The stuff in his trolley, the small quantities of everything — he has just taken a shrink-wrapped pack of two sausages from a fridge — suggest a man who is living alone.

And indeed he is here on his own.

He arrived last night at Bologna airport — the late Ryanair flight from Stansted. The taxi through the wintry darkness to the house. The house was cold. Entropic forces were gnawing at it. There were mouse droppings on the floor. Signs of damp, again, in the wall at the foot of the stairs. Still in his coat he sat down on the small sofa in the hall. He felt weak and frozen. His breath hung in the air in front of his mouth as he sat there, with the key still in his hand. He had to start the heating — to struggle with the oil-fired furnace. He had a small glass of grappa. He managed to start the heating.

It is nearly ten when he transfers his shopping from the trolley to his old VW Passat estate, and then wheels the noisily empty trolley back to the mass of others near the entrance. He asks himself whether there is anything else he needs to pick up in Argenta. Nothing much springs to mind, and he wonders, starting the car, whether to stop somewhere for a coffee. The Piazza Garibaldi. There are a few places there where it might be a pleasure to sit in the cold sunlight with a cappuccino and a newspaper for half an hour. He is undecided as he drives back along the canal. What decides it is the lack of parking space in the small piazza. He feels a faint pang of disappointment. It is not worth trying to find somewhere else to park, though, and soon he is out of Argenta again, among fields that stretch to the luminous winter horizon.

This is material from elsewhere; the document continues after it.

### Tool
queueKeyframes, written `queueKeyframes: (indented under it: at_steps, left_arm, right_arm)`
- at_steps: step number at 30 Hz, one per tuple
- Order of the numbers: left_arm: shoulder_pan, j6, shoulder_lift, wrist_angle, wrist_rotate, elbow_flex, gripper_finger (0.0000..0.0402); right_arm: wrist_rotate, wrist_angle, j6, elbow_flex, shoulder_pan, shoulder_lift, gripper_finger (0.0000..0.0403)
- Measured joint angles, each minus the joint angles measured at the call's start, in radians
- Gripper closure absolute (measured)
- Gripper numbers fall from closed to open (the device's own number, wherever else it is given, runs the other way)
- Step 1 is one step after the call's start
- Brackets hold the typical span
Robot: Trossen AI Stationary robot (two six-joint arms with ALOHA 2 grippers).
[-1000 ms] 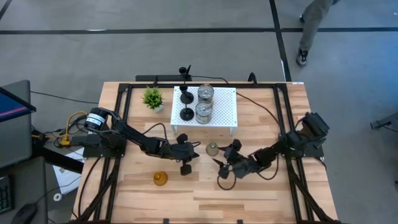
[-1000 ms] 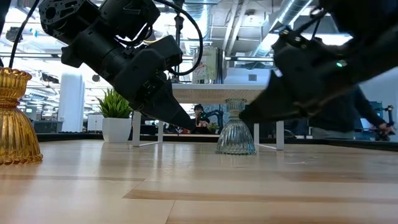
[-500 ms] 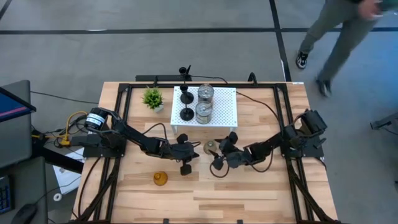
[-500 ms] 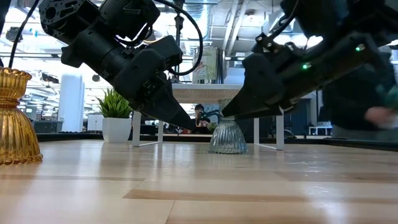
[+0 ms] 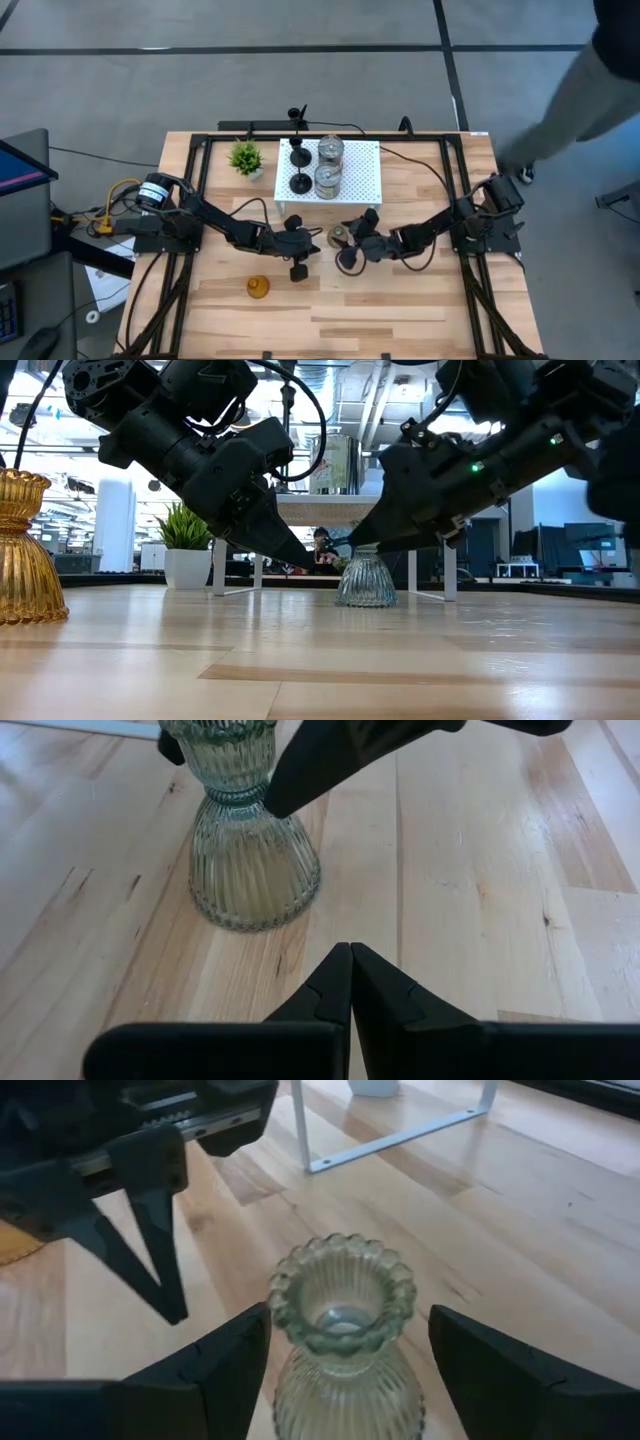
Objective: Pick & Place candle stick holders
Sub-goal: Put the green glass candle holder on the shelf
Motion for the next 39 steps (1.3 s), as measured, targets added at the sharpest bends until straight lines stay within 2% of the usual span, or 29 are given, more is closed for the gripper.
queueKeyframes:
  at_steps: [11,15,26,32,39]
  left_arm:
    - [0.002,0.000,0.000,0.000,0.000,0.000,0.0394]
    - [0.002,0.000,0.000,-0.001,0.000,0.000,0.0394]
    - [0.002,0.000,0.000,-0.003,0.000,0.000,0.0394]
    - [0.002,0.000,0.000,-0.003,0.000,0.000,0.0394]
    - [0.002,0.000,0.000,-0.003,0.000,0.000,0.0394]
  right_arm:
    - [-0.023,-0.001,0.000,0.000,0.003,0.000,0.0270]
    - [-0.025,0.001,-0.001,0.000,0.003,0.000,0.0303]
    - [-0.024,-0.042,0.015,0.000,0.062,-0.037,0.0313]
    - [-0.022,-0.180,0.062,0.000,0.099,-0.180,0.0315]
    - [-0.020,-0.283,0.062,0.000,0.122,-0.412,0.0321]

He thinks about death quite a lot now. It is hard not to think about it. Obviously, he doesn’t have that much time left. Ten years? In ten years he will be eighty-three. More than that? Well, probably not. So about ten years. Seen in one way, that is frighteningly little. It is terrible, how little it seems, sometimes. Waking at five a.m. on a December morning, for instance, in the large damp bedroom of the house near Argenta, the turquoise walls still hidden in darkness. The quiet ticking of the clock on the table next to the bed. It is terrible how little it seems. And since the operation two months ago he has understood that even ten years might be optimistic. He has had, since the operation, this strange permanent awareness of his heart and what it is doing, and this fear that it will suddenly stop doing it. He lies there, unpleasantly aware of its working, and of the fact that one day it will stop. He feels no more prepared to face death, though, than he ever has.

It is starting to get light in the large turquoise bedroom.